All Topics / Help Needed! / Break fees
Hi all,
I just found out yesterday that the finance for our third IP fell thru!
Dissapointing obviously but now we have the chance to re structure our loans and wanted some advice…
Our PPOR we owe $117k @ i/rate of 4.97%
IP 1: is set up correctly and is basically cash flow netural
IP 2: was my old PPOR and as such is set up incorrectly, currently owe 250k and is fixed principal and interest at 6.69% until April 2011
If the latest property had gone thru, I was happy to pay the break fee of about 3k and set it up i/only.
My question is this… by going interest only will free up about $700 p/week which i plan on paying down the PPOR, with rates likely to rise in the near future, what are peoples thoughts on paying the break fee and then reassessing having another go at getting into the market in 12 months???
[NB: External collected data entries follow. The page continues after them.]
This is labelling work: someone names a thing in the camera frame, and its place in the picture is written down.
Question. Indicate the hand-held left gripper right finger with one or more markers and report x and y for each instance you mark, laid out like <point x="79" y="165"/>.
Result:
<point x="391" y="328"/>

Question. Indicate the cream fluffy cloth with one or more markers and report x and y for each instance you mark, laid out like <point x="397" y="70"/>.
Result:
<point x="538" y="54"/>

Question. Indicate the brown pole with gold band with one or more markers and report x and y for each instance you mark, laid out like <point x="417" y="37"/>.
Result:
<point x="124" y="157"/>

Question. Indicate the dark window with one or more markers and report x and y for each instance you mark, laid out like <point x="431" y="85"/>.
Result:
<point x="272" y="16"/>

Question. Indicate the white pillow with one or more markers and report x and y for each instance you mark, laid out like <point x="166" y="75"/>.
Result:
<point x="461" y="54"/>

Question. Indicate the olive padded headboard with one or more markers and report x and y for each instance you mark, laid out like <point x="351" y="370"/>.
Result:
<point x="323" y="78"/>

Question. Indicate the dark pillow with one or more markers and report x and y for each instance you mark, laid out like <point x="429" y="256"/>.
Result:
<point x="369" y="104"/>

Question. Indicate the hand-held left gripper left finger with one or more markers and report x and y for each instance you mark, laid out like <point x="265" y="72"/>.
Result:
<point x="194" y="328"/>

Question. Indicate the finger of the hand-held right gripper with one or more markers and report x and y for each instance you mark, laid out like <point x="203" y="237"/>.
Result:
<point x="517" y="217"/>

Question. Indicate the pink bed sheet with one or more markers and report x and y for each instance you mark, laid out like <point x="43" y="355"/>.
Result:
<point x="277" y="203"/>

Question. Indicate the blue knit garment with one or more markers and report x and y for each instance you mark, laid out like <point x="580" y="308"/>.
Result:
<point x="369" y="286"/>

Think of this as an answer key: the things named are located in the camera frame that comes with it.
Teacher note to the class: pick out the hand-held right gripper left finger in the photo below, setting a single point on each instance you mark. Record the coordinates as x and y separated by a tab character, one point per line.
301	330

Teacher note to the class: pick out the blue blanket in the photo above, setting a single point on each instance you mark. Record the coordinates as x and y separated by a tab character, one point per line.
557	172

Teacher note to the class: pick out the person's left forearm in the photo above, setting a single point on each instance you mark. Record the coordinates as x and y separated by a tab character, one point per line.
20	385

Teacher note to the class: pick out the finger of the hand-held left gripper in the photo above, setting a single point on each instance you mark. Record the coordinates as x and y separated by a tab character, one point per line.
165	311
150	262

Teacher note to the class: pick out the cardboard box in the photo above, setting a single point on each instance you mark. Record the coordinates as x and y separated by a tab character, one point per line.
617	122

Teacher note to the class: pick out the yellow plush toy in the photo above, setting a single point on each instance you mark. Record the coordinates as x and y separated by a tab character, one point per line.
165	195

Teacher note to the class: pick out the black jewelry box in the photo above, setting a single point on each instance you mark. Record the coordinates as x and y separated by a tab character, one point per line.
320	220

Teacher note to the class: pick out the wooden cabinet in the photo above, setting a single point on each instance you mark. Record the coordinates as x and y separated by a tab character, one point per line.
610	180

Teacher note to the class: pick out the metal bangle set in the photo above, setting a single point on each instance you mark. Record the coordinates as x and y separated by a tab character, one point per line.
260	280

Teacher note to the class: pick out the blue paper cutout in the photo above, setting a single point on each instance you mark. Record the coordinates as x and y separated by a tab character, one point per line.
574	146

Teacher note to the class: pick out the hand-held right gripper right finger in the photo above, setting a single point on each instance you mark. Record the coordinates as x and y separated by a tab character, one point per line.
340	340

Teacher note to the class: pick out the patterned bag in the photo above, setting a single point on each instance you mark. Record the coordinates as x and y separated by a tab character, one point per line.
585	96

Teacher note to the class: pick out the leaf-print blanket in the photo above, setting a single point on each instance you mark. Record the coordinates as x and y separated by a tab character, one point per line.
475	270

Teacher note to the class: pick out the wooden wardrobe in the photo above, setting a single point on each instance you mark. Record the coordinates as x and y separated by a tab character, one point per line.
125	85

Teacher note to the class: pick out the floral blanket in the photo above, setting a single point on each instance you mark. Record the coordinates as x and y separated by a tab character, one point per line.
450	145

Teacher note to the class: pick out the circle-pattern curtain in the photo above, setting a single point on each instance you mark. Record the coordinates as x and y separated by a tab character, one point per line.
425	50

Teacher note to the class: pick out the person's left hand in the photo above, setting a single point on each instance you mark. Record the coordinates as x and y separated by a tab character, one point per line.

On a side issue, to arrange a depreciation schedule, how can I find out when a house was built?
Any help will be much appreciated!
Harrison
Difiicult to now why the finance was declined on your 3rd IP but certainly doesnt sound like the loans are structured correctly.
Must admit we are finding investors are picking up the slack left by some of the first home buyers and buying in droves.
I dont think there has ever been a better time to buy.More important question i guess is do you now why the loan was declined and can your Broker suggest ways of getting the deal through this time round.
Richard Taylor | Australia's leading private lender
I understand they arent structured properly but am leaning towards paying the break fee of 3k and setting that loan up as I/O which I should have done from the start.
Finance was due mainly they say to a $900 default on a phone bill of my partner from 2006. Even though this default was paid out in 2006 we were told most lenders wont touch our application, so plan B is to pay down our PPOR and try again soon.
If the loan isnt mortgage insured then i am suprised your Bank have told you that is a problem.
If it has been structured correctly then i can see how that would be an issue do it might be case of getting your Broker to try an alternative lender.
Obviously without the rest of the hard data it is difficult to comment further.
Richard Taylor | Australia's leading private lender
On a side issue, to arrange a depreciation schedule, how can I find out when a house was built?
Your local council (bless them) will usually be able to tell you when a house is built. Though it depends how far their records go. A Dep Sched may be worthwhile regardless of the age of the property. The ATO will adjust your tax returns for the previous 3 or 4 years. We did just that on an old IP and it was a pleasant surprise.